Items from a data source
# # # # #
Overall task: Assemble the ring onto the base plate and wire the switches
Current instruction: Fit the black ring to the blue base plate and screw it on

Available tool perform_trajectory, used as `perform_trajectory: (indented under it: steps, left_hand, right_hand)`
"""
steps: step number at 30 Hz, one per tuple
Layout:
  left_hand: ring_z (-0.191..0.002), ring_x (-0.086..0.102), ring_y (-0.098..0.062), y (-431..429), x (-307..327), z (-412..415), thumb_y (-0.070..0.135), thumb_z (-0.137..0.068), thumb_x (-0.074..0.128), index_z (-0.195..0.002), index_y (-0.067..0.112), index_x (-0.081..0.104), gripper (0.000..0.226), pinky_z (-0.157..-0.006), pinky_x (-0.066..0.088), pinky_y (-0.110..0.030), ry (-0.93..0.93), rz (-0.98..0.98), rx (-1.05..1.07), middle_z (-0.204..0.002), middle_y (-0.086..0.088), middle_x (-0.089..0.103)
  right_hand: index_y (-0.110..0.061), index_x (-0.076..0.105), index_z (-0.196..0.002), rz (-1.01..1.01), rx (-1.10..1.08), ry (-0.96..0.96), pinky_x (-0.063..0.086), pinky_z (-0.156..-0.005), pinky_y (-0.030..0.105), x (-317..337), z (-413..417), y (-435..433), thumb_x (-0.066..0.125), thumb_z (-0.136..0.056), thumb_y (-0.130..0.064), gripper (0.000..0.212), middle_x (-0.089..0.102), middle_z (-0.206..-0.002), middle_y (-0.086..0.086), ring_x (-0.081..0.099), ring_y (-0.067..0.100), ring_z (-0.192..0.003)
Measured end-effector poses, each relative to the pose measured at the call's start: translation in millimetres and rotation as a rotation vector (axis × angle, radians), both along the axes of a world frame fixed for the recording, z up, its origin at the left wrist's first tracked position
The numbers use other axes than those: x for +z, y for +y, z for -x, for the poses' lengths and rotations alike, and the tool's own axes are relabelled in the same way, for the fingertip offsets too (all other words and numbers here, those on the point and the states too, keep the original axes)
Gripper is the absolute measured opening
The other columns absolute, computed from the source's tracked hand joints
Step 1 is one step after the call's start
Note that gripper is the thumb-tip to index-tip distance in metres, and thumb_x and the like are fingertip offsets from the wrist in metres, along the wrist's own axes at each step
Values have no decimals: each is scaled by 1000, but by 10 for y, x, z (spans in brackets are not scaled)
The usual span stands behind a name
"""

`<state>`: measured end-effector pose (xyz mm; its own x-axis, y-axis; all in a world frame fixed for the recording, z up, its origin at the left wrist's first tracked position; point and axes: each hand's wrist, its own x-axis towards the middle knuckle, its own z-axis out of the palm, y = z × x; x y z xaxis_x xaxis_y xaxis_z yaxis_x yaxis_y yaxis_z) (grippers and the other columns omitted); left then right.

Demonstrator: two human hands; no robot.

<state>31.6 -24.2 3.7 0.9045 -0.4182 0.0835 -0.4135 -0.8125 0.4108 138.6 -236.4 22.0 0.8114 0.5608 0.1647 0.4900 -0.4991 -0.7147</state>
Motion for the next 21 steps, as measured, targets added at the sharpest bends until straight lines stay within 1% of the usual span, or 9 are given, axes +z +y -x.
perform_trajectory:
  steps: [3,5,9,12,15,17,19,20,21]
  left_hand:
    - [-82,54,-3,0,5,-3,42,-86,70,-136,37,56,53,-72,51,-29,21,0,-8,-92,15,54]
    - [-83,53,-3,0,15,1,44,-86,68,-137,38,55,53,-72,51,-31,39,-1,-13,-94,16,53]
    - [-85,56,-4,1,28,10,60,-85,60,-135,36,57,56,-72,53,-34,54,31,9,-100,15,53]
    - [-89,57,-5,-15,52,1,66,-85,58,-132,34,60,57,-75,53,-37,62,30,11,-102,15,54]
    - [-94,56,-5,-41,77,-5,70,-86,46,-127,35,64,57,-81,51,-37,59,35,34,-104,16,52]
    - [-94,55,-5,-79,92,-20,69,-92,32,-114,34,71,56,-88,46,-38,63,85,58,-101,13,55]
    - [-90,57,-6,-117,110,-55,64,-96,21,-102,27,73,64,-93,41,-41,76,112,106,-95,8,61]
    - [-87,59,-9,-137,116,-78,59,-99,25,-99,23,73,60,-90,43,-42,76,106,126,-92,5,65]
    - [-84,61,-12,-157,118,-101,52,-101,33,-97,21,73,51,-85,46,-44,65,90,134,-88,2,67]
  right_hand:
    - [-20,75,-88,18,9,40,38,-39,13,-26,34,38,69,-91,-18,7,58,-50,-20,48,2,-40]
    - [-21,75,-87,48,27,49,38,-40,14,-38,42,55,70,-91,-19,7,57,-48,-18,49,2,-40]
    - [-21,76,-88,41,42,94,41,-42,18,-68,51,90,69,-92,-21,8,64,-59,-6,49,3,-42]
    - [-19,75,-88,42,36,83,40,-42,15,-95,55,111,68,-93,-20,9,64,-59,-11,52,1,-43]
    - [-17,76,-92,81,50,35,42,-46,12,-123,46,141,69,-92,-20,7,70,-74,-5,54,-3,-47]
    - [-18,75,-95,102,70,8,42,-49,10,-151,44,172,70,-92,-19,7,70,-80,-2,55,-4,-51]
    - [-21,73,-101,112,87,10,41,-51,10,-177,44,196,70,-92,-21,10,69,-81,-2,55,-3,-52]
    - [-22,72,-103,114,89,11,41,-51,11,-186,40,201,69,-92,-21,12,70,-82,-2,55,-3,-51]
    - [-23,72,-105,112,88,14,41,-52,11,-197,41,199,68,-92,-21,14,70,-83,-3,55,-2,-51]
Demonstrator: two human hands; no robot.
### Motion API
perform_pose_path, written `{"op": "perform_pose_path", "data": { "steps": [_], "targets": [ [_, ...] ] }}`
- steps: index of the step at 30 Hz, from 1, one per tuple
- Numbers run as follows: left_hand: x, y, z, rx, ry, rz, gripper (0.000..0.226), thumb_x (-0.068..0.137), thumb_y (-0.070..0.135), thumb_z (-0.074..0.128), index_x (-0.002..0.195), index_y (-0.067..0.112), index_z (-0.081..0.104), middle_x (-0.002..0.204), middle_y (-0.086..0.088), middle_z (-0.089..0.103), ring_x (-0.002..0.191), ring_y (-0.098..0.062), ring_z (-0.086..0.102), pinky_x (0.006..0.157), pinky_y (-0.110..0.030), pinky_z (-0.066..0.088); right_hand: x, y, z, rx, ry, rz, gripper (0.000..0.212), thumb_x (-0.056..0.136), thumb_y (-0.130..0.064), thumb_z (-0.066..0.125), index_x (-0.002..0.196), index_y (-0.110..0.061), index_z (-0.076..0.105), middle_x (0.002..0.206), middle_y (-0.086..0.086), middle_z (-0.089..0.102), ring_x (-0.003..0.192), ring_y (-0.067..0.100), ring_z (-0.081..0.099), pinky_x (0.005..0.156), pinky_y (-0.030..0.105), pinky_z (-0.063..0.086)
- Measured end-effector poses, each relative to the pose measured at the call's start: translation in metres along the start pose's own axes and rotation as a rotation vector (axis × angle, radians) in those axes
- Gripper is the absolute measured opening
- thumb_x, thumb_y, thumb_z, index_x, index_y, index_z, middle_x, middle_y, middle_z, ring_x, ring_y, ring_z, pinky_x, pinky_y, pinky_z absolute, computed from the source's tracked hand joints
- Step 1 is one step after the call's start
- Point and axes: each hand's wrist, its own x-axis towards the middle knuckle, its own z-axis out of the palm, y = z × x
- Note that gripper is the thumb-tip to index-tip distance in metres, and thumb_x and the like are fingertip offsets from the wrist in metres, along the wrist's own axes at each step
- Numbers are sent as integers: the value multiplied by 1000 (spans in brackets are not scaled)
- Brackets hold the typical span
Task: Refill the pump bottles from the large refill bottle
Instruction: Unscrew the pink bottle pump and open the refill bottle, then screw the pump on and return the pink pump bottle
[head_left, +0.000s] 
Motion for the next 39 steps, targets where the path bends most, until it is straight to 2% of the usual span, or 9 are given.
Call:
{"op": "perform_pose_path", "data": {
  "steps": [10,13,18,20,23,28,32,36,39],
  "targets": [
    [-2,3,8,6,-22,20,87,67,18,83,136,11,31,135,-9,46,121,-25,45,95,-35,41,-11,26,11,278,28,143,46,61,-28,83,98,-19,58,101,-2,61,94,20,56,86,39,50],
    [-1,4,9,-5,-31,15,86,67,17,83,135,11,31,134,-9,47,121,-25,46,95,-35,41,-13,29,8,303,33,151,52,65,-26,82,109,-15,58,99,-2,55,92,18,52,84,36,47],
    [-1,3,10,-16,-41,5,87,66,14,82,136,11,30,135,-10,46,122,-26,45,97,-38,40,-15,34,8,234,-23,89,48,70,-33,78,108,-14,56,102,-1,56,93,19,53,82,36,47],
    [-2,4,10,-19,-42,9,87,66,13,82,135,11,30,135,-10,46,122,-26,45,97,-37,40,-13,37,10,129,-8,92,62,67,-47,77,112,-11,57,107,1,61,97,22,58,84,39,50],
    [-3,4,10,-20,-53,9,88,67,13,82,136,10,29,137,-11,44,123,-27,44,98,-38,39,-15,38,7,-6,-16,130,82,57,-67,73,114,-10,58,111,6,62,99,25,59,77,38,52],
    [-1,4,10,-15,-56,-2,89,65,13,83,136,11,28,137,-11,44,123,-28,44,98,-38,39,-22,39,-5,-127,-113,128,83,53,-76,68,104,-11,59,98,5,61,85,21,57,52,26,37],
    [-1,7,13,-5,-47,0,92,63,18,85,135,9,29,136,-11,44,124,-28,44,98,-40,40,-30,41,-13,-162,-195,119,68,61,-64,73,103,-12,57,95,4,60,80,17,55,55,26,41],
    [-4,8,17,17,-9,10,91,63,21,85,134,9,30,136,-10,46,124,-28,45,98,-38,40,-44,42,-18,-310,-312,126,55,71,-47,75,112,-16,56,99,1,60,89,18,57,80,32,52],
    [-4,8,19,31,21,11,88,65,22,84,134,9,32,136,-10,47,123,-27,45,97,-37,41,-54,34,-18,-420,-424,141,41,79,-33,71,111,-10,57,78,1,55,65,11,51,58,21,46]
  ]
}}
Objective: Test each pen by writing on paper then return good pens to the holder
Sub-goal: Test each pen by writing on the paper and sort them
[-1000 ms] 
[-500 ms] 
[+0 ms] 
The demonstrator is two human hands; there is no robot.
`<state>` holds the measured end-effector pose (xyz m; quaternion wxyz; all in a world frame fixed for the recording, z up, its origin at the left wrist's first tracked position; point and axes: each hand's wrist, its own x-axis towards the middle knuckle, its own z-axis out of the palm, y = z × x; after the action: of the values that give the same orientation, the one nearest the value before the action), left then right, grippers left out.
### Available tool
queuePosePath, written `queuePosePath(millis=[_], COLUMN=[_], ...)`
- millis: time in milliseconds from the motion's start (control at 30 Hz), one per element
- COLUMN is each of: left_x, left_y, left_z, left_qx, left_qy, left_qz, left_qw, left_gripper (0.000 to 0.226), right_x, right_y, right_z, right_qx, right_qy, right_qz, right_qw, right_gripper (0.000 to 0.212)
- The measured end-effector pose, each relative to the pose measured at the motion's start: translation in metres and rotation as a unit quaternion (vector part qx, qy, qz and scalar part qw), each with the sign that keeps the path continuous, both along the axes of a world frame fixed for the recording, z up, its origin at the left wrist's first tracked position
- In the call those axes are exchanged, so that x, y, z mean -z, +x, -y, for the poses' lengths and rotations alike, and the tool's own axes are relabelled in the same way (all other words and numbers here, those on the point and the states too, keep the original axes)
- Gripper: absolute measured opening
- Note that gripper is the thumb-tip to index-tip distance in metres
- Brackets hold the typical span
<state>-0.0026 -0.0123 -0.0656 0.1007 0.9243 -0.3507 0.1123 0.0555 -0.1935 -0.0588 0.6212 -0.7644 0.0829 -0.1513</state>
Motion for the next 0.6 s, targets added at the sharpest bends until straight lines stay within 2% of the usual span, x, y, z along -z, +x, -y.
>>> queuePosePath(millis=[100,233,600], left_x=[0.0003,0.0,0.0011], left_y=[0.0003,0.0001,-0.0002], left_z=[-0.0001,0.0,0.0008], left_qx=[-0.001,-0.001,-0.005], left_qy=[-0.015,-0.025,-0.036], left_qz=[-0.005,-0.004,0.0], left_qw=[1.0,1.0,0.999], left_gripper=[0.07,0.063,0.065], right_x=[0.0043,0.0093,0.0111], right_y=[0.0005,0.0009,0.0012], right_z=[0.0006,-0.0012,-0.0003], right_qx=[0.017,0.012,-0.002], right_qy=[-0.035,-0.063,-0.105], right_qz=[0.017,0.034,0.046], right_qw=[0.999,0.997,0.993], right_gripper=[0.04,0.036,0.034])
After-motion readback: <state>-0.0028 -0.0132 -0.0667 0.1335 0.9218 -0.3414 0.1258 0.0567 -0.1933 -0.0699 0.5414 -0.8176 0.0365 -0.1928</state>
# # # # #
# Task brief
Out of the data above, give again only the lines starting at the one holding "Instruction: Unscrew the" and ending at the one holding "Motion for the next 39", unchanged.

# Exercise answer
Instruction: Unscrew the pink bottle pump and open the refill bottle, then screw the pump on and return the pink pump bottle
[head_left, +0.000s] 
Motion for the next 39 steps, targets where the path bends most, until it is straight to 2% of the usual span, or 9 are given.

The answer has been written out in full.